ATI LPN
PN ATI Capstone Maternal Newborn
1. A client tells the nurse that she suspects she is pregnant because she is able to feel the baby move. The nurse knows that this is a:
- A. Presumptive sign of pregnancy
- B. Probable sign of pregnancy
- C. Positive sign of pregnancy
- D. Possible sign of pregnancy
Correct answer: A
Rationale: The correct answer is A: Presumptive sign of pregnancy. Quickening, or the sensation of fetal movement, is considered a presumptive sign of pregnancy. It is not definitive because other conditions, such as gas or intestinal movement, can mimic the feeling of fetal movement. Choice B, Probable sign of pregnancy, refers to signs that make the nurse reasonably certain that a woman is pregnant, such as a positive pregnancy test. Choice C, Positive sign of pregnancy, includes signs like hearing fetal heart tones or visualizing the fetus on ultrasound, which definitively confirm pregnancy. Choice D, Possible sign of pregnancy, is a vague term and does not specifically relate to any pregnancy sign.
2. A nurse is assessing a newborn 1 hour after birth. The newborn has acrocyanosis and a heart rate of 130 beats per minute. Which of the following actions should the nurse take?

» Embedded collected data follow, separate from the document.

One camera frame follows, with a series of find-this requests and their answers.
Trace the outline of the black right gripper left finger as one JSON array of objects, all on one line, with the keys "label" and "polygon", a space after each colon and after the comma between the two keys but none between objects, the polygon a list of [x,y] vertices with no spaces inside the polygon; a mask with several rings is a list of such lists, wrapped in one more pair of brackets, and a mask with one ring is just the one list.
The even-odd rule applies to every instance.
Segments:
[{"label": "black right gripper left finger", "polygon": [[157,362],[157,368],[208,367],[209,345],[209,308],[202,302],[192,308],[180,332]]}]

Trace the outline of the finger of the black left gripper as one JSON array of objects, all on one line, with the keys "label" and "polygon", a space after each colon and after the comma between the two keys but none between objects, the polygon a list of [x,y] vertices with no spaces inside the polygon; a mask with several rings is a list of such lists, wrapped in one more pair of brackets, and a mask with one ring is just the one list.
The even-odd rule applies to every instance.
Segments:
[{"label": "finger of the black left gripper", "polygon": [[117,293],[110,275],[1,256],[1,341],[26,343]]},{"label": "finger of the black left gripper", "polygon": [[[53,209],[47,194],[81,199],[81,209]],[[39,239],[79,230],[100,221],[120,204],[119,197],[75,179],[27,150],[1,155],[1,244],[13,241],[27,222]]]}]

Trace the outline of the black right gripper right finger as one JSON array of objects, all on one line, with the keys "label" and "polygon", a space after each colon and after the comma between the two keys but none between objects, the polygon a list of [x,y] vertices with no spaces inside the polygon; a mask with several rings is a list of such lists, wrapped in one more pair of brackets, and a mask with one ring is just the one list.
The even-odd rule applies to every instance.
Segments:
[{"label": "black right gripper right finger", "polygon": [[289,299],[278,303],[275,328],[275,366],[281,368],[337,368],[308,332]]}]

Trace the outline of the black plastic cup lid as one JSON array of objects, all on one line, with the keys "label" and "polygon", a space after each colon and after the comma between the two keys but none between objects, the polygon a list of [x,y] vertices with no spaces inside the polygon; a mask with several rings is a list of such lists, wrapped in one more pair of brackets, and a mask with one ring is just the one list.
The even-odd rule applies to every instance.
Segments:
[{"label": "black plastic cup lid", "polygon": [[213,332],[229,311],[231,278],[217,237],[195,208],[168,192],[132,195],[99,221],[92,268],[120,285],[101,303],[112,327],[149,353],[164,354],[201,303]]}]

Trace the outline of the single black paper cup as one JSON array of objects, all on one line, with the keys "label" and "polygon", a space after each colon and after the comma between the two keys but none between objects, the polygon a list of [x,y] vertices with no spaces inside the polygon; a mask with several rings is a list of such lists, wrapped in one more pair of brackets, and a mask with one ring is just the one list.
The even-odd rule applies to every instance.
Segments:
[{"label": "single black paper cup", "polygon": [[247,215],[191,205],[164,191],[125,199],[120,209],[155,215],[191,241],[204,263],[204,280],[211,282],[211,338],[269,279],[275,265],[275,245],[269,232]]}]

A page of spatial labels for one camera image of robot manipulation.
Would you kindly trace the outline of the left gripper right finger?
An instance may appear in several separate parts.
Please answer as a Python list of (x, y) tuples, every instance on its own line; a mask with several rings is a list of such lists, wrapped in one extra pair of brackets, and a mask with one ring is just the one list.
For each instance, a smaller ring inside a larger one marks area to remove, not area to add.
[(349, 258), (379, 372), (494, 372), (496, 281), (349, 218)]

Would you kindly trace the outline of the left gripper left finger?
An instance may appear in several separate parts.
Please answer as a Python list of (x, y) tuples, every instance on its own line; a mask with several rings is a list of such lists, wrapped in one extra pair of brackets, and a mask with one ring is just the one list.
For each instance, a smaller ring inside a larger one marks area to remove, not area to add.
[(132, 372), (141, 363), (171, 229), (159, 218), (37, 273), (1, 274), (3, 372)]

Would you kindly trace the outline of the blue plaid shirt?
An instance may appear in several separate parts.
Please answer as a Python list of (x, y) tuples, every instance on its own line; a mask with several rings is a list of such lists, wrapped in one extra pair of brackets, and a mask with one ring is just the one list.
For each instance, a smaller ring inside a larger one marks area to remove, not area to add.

- A. Place the newborn under a radiant warmer
- B. Apply oxygen
- C. Swaddle the newborn
- D. Reassess the newborn in 1 hour
Correct answer: D
Rationale: Acrocyanosis, a bluish discoloration of the hands and feet, is a normal finding in newborns within the first few hours after birth. The heart rate of 130 beats per minute is also within the normal range for a newborn. These findings are typical and do not require immediate intervention. The appropriate action for the nurse is to continue monitoring the newborn. Reassessing the newborn in 1 hour allows the nurse to observe any changes and ensure the newborn's condition remains stable. Placing the newborn under a radiant warmer or applying oxygen is not necessary as the newborn's condition is within normal limits. Swaddling the newborn may provide comfort but is not the priority action in this scenario.
3. A nurse is preparing to teach a client with chronic renal failure. Which dietary instruction is most appropriate?
- A. Increase calcium intake
- B. Increase potassium intake
- C. Increase protein intake
- D. Restrict protein intake
Correct answer: D
Rationale: The correct answer is to restrict protein intake for a client with chronic renal failure. In renal failure, the kidneys are unable to effectively filter waste products. Excessive protein intake can lead to the accumulation of waste products, increasing the workload on the kidneys. Therefore, restricting protein intake is essential to prevent further kidney damage. Choices A, B, and C are incorrect. Increasing calcium intake is not specifically indicated for chronic renal failure. Increasing potassium intake can be dangerous in renal failure as impaired kidneys may not be able to excrete excess potassium. Increasing protein intake is contraindicated in chronic renal failure as it can worsen kidney function and increase the accumulation of waste products.
4. A nurse is providing discharge instructions about breast engorgement to a client who has decided not to breastfeed. Which of the following statements by the client indicates a need for further instruction?
- A. I can wear a supportive bra
- B. I will apply cold compresses to my breasts
- C. I will manually express breast milk
- D. I can take a mild analgesic
Correct answer: C
Rationale: The correct answer is C. Manually expressing breast milk will stimulate more milk production, which contradicts the goal of reducing milk supply in clients who choose not to breastfeed. Choices A, B, and D are correct statements that can help relieve breast engorgement without promoting further milk production.
5. A client with hepatic encephalopathy is being educated about their diet by a nurse. Which of the following food selections indicates that the client understands the teaching?
- A. A sandwich and a milkshake
- B. Rice with black beans
- C. Cottage cheese and tuna on lettuce
- D. A three-egg omelet with low-sodium ham
Correct answer: B
Rationale: The correct answer is B: Rice with black beans. Clients with hepatic encephalopathy should limit protein intake to prevent the buildup of ammonia. Plant-based proteins are preferred over animal-based proteins in this condition. Rice with black beans provides a good balance of nutrients and is a suitable choice for a client with hepatic encephalopathy. Choices A, C, and D are incorrect because they contain animal-based proteins, which should be limited in clients with hepatic encephalopathy.